The pattern constructs a random city-scape from a number of tiles, some of which have their own internal variations.
One of the quirks of the Patterning library is that grids are, by default, filled column-wise rather than row-wise. This naturally leads to creating a stylised city from vertical runs of tiles, leading to tall, narrow buildings that are somewhat inspired by the clock-tower and chimneys of Messejana.
Multiple versions of this pattern can themselves be tiled together to make a yet larger city. The original exhibition featured a larger laser-engraved panel made of 5 x 4 smaller city-scape tiles.
2025 NFT
Many uses of the pattern are intended to be static. I've laser-engraved it on wood tiles, game boards, and on "blank" panels for modular synthesisers. But in 2025 I was invited to take part in an exhibition of NFTs an started to look into the FX(hash) platform for generative art.

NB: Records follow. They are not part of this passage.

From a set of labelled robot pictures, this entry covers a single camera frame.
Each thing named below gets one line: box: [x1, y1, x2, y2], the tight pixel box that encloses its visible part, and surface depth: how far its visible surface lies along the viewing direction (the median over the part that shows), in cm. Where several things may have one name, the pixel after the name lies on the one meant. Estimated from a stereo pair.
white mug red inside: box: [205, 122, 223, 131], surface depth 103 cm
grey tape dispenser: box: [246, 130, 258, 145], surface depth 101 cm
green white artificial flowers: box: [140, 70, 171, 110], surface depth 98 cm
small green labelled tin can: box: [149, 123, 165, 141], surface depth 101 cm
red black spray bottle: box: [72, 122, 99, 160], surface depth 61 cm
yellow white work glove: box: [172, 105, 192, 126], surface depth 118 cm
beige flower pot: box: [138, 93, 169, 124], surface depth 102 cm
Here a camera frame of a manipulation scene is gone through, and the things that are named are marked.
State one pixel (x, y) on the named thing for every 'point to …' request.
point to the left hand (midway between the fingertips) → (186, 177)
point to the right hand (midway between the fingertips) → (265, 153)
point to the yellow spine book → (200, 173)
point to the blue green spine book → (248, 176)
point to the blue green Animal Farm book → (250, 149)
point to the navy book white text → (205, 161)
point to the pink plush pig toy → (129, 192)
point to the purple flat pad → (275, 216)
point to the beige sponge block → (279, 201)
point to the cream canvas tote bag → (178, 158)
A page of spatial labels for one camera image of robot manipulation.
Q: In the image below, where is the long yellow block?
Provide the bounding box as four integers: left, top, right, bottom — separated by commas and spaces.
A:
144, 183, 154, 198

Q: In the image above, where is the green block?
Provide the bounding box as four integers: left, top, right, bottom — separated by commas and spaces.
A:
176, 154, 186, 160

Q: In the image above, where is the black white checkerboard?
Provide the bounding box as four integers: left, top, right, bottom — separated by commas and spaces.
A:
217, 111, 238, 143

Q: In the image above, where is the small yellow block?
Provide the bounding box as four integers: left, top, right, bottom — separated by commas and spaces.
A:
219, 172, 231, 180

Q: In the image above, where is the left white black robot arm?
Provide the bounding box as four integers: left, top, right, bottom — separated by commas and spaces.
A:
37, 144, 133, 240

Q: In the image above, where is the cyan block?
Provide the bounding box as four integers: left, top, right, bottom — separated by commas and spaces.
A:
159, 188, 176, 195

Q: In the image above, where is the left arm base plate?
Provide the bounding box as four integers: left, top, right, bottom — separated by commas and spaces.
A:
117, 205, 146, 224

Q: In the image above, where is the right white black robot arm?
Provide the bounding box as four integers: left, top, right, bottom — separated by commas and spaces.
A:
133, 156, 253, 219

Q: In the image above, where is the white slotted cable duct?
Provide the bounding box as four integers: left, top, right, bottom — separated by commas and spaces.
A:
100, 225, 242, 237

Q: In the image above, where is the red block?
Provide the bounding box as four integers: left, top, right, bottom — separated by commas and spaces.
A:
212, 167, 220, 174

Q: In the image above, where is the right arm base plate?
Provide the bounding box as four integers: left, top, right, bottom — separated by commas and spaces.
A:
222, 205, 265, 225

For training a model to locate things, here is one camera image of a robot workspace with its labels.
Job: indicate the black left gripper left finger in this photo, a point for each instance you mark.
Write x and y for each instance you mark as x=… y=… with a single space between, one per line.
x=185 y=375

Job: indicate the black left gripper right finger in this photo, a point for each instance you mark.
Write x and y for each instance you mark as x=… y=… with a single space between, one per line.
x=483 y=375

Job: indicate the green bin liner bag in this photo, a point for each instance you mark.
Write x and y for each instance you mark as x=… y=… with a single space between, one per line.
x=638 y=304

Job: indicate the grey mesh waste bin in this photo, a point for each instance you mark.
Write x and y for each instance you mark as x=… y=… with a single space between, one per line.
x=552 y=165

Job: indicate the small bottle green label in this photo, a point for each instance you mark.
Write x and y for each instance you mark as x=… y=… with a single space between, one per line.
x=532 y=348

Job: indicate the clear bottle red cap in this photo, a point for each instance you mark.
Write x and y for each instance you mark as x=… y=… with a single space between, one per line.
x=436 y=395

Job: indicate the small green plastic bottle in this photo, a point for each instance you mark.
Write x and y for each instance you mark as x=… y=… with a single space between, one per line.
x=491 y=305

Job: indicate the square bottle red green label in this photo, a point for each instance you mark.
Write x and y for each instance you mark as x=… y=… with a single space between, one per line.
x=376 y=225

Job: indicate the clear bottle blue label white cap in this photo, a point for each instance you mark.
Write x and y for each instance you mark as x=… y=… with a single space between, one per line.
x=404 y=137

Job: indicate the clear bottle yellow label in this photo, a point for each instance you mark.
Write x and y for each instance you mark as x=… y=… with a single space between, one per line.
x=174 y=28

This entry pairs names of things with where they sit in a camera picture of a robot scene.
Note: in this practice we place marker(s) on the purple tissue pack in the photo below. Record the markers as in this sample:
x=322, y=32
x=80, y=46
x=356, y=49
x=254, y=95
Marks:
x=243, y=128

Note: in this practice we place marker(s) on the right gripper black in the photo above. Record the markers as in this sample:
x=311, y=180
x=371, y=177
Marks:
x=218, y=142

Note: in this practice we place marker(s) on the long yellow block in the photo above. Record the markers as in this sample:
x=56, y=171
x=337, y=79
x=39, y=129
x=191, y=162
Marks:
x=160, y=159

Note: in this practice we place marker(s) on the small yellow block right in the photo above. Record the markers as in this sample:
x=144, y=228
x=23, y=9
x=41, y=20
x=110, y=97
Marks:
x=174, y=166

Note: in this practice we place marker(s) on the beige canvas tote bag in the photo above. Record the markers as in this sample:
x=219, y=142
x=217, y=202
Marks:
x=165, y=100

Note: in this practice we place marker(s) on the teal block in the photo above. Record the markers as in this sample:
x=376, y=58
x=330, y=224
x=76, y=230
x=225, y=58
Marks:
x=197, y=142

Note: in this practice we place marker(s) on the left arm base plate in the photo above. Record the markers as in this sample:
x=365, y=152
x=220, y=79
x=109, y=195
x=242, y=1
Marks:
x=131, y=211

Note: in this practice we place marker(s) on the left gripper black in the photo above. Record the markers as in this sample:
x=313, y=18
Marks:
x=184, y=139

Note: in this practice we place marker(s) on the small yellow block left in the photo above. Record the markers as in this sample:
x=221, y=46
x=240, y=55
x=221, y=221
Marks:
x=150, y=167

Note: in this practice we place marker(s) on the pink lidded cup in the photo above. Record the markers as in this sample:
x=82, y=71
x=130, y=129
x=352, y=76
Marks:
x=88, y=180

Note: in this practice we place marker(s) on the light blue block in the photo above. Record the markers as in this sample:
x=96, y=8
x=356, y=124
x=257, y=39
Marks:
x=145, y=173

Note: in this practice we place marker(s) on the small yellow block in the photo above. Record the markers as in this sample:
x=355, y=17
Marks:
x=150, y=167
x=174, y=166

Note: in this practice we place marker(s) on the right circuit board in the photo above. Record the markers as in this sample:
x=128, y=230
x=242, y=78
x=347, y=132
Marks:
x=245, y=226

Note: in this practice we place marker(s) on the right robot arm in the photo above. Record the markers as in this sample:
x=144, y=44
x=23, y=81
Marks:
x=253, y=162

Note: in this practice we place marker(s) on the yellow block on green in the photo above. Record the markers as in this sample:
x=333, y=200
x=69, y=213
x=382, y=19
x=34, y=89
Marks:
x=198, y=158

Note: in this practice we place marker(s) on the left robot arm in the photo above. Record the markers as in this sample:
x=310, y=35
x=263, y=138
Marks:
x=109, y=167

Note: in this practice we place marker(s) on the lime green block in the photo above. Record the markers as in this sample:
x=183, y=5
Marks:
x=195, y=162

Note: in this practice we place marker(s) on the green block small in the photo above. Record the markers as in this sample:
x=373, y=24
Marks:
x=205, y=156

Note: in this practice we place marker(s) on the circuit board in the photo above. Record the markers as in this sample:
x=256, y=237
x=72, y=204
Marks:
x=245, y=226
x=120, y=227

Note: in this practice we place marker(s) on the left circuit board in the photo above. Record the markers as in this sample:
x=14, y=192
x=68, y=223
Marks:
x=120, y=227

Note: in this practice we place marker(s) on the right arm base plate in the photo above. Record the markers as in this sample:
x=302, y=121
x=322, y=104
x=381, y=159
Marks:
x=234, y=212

NFTs are weird in general. The whole idea of artificial scarcity for digital things is a kind of absurdism. And I have many critiques of and issues with it. Nevertheless I also think that blockchains do have potential value, but that it's coins like Tezos that are the most likely to live up to the positive hopes for cryptocurrencies.
FX(hash)'s approach to generative art is that each minted edition should be unique. The platform tries to ensures this by providing its own pseudo-random number generation functions that are seeded by the token / buyer. (I'm not quite sure which TBH). This means each edition gets a different stream of random numbers, but any particular edition is deterministically repeatable whenever we view it.
The Patterning library uses standard system randomness, but to fit the FX(hash) ethos I needed to ensure all randomness came from their random library. This involved retrofitting Patterning to take an optional RandomGenerator object in all places where it uses randomness. Making this change correctly, especially getting it working for ClojureScript to use an object created by Javascript (as a wrapper around the FX(hash) library) actually took about a week. But eventually it works.
Although the pattern is a static one. Because this NFT version is dynamically rendered in the web-browser, we can play with some other variation. In particular the city clocks now show the current time. And the position and density of the people varies slightly with the time of day.